*REQUIREMENT*. For each line of the listing, output an exact copy.

*DATASET CONTENT*.
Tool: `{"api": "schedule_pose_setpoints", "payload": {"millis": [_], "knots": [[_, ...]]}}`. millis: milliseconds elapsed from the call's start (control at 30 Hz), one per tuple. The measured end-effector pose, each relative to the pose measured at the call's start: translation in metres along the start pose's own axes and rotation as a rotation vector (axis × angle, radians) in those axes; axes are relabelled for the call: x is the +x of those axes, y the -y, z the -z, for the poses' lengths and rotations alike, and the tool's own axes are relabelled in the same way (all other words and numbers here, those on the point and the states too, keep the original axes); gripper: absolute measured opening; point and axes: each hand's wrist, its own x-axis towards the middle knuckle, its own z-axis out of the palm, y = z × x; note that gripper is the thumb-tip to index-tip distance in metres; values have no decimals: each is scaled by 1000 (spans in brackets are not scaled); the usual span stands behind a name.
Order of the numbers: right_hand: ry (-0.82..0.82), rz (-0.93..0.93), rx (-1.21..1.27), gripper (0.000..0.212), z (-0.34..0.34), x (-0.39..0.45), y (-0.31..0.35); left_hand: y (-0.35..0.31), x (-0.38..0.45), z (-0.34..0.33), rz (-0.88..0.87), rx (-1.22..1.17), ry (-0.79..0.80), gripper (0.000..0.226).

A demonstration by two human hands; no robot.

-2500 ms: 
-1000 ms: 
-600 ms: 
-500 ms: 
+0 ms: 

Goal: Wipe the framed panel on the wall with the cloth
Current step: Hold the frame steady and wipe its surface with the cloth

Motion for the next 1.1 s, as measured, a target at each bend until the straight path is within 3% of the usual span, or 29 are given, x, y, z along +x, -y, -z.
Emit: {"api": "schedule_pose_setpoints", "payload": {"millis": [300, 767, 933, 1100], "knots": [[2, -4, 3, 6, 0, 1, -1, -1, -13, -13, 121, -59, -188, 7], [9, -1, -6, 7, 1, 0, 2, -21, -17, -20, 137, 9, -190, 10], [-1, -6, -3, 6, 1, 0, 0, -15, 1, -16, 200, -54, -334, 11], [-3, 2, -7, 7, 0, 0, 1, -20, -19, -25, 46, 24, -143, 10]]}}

*EXERCISE RESULT*.
Tool: `{"api": "schedule_pose_setpoints", "payload": {"millis": [_], "knots": [[_, ...]]}}`. millis: milliseconds elapsed from the call's start (control at 30 Hz), one per tuple. The measured end-effector pose, each relative to the pose measured at the call's start: translation in metres along the start pose's own axes and rotation as a rotation vector (axis × angle, radians) in those axes; axes are relabelled for the call: x is the +x of those axes, y the -y, z the -z, for the poses' lengths and rotations alike, and the tool's own axes are relabelled in the same way (all other words and numbers here, those on the point and the states too, keep the original axes); gripper: absolute measured opening; point and axes: each hand's wrist, its own x-axis towards the middle knuckle, its own z-axis out of the palm, y = z × x; note that gripper is the thumb-tip to index-tip distance in metres; values have no decimals: each is scaled by 1000 (spans in brackets are not scaled); the usual span stands behind a name.
Order of the numbers: right_hand: ry (-0.82..0.82), rz (-0.93..0.93), rx (-1.21..1.27), gripper (0.000..0.212), z (-0.34..0.34), x (-0.39..0.45), y (-0.31..0.35); left_hand: y (-0.35..0.31), x (-0.38..0.45), z (-0.34..0.33), rz (-0.88..0.87), rx (-1.22..1.17), ry (-0.79..0.80), gripper (0.000..0.226).

A demonstration by two human hands; no robot.

-2500 ms: 
-1000 ms: 
-600 ms: 
-500 ms: 
+0 ms: 

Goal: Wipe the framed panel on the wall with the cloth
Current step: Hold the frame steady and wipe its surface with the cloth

Motion for the next 1.1 s, as measured, a target at each bend until the straight path is within 3% of the usual span, or 29 are given, x, y, z along +x, -y, -z.
Emit: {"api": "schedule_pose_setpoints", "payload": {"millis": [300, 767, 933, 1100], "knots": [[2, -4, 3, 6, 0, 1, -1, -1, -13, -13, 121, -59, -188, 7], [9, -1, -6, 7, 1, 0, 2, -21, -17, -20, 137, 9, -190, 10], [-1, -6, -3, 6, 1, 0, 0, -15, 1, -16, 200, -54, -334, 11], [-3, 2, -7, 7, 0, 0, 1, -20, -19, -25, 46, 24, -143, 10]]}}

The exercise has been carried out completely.